> TASK DESCRIPTION: Check each line of the material that follows, and copy those holding the string "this".

> PROVIDED DATA:
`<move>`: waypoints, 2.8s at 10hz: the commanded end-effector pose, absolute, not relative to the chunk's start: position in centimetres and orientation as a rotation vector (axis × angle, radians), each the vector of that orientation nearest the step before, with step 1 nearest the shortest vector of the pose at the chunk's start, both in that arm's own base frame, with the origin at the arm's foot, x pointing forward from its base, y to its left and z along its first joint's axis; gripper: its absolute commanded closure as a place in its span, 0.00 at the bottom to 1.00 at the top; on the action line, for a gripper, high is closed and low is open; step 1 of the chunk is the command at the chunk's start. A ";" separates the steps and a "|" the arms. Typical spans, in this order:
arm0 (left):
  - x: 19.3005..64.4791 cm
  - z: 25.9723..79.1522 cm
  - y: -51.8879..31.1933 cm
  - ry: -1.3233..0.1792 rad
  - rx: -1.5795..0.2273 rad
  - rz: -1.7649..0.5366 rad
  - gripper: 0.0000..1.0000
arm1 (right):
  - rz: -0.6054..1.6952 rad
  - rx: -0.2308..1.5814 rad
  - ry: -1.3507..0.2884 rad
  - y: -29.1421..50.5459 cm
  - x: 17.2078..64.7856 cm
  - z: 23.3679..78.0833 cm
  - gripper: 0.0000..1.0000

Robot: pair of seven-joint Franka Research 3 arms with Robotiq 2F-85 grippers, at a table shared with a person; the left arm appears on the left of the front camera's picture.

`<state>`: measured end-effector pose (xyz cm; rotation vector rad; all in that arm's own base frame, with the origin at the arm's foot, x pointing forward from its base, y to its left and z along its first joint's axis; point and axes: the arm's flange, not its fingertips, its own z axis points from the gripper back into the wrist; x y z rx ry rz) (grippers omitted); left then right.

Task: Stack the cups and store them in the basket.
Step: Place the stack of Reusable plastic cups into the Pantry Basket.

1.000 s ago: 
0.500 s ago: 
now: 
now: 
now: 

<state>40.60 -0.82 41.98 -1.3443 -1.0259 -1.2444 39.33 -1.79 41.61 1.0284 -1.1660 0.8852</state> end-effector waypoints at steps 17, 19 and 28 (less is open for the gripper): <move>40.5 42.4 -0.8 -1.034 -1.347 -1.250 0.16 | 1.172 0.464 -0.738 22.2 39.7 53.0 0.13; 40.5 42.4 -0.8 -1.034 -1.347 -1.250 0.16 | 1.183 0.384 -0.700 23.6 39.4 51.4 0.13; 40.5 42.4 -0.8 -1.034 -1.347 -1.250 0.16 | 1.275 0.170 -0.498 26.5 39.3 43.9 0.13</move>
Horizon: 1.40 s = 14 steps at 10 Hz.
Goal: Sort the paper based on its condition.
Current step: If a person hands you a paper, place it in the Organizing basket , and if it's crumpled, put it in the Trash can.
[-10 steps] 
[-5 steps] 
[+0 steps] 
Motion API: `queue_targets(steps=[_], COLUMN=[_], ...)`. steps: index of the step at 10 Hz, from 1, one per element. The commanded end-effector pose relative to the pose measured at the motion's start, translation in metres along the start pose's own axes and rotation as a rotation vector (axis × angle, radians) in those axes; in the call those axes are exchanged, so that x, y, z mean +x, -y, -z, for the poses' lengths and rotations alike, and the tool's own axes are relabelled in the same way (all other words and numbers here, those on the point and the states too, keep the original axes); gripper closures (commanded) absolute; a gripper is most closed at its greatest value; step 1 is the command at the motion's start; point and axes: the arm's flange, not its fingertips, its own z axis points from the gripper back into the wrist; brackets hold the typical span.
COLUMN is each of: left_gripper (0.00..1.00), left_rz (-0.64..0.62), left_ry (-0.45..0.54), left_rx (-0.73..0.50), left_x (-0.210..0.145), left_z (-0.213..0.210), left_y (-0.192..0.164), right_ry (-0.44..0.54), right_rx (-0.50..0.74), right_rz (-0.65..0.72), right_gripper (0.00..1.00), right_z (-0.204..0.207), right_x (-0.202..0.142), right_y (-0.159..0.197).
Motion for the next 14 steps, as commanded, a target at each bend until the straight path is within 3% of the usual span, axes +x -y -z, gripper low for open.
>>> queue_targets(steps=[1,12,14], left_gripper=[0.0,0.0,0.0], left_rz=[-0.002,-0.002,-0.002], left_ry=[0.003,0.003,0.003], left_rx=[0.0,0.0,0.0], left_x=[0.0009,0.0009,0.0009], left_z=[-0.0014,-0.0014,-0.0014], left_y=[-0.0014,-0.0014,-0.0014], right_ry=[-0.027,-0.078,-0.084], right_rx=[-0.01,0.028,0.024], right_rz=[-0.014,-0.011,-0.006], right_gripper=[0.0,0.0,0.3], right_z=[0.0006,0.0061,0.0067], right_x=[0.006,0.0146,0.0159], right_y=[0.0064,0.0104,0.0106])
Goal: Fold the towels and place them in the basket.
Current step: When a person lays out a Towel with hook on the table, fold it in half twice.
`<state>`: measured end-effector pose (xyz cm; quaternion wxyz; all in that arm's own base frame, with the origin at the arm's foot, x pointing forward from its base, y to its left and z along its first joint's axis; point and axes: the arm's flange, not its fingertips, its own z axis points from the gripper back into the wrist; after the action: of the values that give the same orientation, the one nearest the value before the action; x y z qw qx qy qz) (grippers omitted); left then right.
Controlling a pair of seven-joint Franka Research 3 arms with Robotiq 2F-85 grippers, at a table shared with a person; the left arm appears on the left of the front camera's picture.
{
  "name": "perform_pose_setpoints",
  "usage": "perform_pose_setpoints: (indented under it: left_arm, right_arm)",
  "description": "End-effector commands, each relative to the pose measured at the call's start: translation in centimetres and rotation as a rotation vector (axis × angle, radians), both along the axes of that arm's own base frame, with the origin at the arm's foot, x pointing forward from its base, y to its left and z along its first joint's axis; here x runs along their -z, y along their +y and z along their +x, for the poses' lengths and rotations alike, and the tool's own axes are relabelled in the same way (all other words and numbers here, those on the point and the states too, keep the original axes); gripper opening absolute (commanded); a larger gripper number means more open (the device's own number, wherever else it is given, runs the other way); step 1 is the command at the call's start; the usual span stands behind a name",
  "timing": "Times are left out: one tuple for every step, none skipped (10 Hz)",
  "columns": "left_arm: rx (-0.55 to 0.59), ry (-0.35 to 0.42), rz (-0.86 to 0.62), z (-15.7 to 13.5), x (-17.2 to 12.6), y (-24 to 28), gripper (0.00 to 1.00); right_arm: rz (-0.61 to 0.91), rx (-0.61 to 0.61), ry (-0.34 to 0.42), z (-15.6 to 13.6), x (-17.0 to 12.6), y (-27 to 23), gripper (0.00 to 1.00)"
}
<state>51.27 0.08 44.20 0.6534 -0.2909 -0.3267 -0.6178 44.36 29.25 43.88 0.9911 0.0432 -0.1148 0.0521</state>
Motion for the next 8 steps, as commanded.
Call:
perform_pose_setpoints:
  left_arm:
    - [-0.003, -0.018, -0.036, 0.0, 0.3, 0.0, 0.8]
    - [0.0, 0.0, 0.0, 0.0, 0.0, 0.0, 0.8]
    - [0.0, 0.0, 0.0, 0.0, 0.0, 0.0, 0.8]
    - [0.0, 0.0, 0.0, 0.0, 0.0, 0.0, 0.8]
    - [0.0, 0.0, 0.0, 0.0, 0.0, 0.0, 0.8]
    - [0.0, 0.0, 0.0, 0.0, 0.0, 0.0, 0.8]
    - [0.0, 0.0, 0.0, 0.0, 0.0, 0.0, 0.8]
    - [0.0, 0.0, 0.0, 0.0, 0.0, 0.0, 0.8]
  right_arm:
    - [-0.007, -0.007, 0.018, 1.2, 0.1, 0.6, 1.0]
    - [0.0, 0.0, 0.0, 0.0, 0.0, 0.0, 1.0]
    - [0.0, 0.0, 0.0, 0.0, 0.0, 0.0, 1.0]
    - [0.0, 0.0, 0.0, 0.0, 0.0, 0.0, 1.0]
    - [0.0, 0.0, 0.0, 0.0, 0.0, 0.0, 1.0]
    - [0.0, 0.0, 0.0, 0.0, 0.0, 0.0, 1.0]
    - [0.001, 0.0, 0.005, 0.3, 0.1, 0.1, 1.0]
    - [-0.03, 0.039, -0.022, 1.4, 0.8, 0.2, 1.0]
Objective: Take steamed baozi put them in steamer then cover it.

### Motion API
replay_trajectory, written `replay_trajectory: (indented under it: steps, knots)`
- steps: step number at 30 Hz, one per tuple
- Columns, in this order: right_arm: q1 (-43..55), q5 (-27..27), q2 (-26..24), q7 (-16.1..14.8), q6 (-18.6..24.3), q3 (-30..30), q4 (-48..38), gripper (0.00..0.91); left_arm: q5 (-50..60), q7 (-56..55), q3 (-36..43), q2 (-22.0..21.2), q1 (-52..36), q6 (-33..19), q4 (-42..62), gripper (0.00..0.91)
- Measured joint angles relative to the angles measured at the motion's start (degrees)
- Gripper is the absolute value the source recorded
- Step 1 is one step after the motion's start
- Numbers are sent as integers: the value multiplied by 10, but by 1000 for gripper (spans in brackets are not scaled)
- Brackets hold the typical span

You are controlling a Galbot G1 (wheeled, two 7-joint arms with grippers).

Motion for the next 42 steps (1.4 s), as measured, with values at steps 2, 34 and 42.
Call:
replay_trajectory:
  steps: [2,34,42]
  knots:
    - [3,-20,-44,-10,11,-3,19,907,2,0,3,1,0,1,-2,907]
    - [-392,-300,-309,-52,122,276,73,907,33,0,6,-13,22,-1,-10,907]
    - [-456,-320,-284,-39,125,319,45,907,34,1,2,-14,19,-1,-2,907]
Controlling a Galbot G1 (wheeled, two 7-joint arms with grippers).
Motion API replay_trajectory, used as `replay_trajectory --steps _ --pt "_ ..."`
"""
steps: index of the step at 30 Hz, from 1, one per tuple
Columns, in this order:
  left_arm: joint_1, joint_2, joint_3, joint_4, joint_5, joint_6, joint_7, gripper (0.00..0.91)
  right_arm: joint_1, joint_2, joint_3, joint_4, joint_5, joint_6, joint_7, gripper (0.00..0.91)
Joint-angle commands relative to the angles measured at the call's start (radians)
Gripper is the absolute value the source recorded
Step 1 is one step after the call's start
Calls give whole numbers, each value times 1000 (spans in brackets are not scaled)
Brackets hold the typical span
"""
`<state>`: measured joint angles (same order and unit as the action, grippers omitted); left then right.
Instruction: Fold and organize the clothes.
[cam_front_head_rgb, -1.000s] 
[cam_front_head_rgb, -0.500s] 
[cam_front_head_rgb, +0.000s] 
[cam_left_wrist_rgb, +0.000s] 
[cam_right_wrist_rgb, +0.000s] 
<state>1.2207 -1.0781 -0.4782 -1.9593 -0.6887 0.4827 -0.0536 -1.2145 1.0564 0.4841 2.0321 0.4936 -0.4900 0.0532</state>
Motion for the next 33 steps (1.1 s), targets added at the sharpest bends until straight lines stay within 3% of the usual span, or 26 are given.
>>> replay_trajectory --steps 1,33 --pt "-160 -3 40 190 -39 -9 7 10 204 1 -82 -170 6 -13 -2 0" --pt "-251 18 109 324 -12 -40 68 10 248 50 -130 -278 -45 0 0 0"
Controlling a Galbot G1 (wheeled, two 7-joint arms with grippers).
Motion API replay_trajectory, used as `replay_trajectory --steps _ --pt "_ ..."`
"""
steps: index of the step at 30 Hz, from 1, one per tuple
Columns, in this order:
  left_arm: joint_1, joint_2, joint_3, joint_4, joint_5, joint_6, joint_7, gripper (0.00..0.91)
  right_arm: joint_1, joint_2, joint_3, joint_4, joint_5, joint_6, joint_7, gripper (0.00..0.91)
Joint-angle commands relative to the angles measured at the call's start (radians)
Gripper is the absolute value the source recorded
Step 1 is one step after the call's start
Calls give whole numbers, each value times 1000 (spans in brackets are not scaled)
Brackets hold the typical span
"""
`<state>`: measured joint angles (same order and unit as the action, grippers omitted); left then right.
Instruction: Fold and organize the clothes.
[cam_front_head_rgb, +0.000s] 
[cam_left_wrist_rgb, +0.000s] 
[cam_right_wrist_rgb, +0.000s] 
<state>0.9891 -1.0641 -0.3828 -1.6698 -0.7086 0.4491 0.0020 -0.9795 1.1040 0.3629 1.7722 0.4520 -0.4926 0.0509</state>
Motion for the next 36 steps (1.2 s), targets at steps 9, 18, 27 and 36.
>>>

> EXERCISE SOLUTION:
`<move>`: waypoints, 2.8s at 10hz: the commanded end-effector pose, absolute, not relative to the chunk's start: position in centimetres and orientation as a rotation vector (axis × angle, radians), each the vector of that orientation nearest the step before, with step 1 nearest the shortest vector of the pose at the chunk's start, both in that arm's own base frame, with the origin at the arm's foot, x pointing forward from its base, y to its left and z along its first joint's axis; gripper: its absolute commanded closure as a place in its span, 0.00 at the bottom to 1.00 at the top; on the action line, for a gripper, high is closed and low is open; step 1 of the chunk is the command at the chunk's start. A ";" separates the steps and a "|" the arms. Typical spans, in this order:
- Columns, in this order: right_arm: q1 (-43..55), q5 (-27..27), q2 (-26..24), q7 (-16.1..14.8), q6 (-18.6..24.3), q3 (-30..30), q4 (-48..38), gripper (0.00..0.91); left_arm: q5 (-50..60), q7 (-56..55), q3 (-36..43), q2 (-22.0..21.2), q1 (-52..36), q6 (-33..19), q4 (-42..62), gripper (0.00..0.91)
Columns, in this order:
Columns, in this order:

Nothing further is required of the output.